While those suggestions are welcome, they are more focused on ensuring the deliberative rationality of settlements than on protecting against the coercion about which Blankfein complains. Noah urges Congress to constrain agencies’ ability to use powers beyond the specific enforcement action to twist the arms of the regulated and wants to ensure that settlements cannot pursue ends that the agency could not otherwise obtain.
In my view, this is an area also ripe for executive action. President Trump has improved the fairness of administrative actions in a variety of ways. For instance, in one executive order, he required that agencies keep all their guidance documents in a single searchable database so citizens can better predict how agencies will act. In another order, he required agencies to inform the regulated community in advance of new theories of jurisdiction or liability to avoid unfair surprise. President Trump could now issue an executive order directing agencies not to retaliate against any target of an enforcement action for going to court to resist, and requiring that the agency have legal authority for any conditions imposed in any settlement. The president can tie the hands of his subordinates in the interest of justice for American citizens.
When the retired CEO of one of our premier financial firms says that even his company could not bring the government to court on what it believed to be a meritless claim, we should worry that the administrative state can threaten the liberties of all. A government that can coerce a settlement from a firm the size of Goldman Sachs can do still more to smaller firms and ordinary citizens.
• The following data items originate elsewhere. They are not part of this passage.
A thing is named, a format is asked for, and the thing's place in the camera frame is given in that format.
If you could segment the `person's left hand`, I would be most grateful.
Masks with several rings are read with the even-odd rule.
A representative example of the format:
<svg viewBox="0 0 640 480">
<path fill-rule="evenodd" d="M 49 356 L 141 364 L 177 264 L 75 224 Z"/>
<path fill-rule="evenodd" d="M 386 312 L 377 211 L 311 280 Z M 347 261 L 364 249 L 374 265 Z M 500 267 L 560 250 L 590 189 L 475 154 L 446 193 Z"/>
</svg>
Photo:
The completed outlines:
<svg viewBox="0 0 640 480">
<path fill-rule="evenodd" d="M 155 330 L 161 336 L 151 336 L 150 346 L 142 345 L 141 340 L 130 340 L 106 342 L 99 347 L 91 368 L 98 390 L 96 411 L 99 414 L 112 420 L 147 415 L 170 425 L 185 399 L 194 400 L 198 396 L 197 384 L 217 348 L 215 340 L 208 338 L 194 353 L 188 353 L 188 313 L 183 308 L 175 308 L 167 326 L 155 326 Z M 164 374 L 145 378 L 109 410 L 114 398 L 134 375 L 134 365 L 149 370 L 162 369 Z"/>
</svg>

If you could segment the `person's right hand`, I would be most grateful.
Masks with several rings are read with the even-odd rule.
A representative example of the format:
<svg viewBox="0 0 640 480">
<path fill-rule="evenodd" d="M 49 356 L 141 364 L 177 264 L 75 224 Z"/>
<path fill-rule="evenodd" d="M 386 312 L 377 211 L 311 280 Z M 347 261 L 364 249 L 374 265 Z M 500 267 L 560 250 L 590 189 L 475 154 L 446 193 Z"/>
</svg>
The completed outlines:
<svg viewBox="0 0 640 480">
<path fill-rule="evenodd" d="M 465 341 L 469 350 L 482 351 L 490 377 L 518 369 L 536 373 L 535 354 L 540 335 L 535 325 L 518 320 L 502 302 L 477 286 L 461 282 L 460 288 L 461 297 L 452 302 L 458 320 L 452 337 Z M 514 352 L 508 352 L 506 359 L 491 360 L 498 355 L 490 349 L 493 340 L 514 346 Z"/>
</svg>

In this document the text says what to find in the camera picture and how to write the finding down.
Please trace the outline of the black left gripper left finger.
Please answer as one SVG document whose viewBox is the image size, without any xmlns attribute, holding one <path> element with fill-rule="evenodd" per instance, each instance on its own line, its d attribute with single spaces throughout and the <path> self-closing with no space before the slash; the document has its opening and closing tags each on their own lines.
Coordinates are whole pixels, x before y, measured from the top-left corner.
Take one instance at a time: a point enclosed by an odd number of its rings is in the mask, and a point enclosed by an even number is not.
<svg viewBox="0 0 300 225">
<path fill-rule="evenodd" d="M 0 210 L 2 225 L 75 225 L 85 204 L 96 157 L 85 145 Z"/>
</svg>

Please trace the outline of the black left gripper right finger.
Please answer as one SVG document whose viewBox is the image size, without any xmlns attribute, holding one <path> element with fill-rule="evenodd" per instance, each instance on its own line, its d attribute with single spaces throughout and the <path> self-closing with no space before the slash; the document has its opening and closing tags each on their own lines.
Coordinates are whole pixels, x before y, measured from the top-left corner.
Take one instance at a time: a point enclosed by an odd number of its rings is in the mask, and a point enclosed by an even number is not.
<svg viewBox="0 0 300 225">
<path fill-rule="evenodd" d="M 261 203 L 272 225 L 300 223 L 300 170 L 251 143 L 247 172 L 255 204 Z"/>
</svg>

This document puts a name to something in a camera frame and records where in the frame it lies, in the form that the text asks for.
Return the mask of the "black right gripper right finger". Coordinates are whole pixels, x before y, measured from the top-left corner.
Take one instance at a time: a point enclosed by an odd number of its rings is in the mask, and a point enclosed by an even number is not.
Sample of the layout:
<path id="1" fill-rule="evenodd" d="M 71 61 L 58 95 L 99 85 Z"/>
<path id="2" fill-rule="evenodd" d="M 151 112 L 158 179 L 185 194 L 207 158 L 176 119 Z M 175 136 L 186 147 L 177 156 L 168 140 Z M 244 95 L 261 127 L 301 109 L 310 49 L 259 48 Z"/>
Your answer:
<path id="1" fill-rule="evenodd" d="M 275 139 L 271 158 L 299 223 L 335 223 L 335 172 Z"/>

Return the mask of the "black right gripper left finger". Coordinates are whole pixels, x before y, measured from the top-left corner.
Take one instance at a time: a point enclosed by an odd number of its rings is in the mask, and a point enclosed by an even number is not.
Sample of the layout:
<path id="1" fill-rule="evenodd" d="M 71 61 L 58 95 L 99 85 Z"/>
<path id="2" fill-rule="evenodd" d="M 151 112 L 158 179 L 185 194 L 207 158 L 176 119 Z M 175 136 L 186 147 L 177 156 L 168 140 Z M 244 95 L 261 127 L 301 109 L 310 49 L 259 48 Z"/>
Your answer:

This is also a realist lesson about the limits of the Court’s power. The administrative state is not truly constrained merely because the Supreme Court announces elegant doctrines about statutory interpretation and the right to a jury trial. It will be constrained only when ordinary parties can refuse agency demands without fear that the agency will make them pay a price in the future. For that, we need congressional or, at the very least, presidential action. And we will get it only if the people demand that the government proceed by rule rather than by pressure.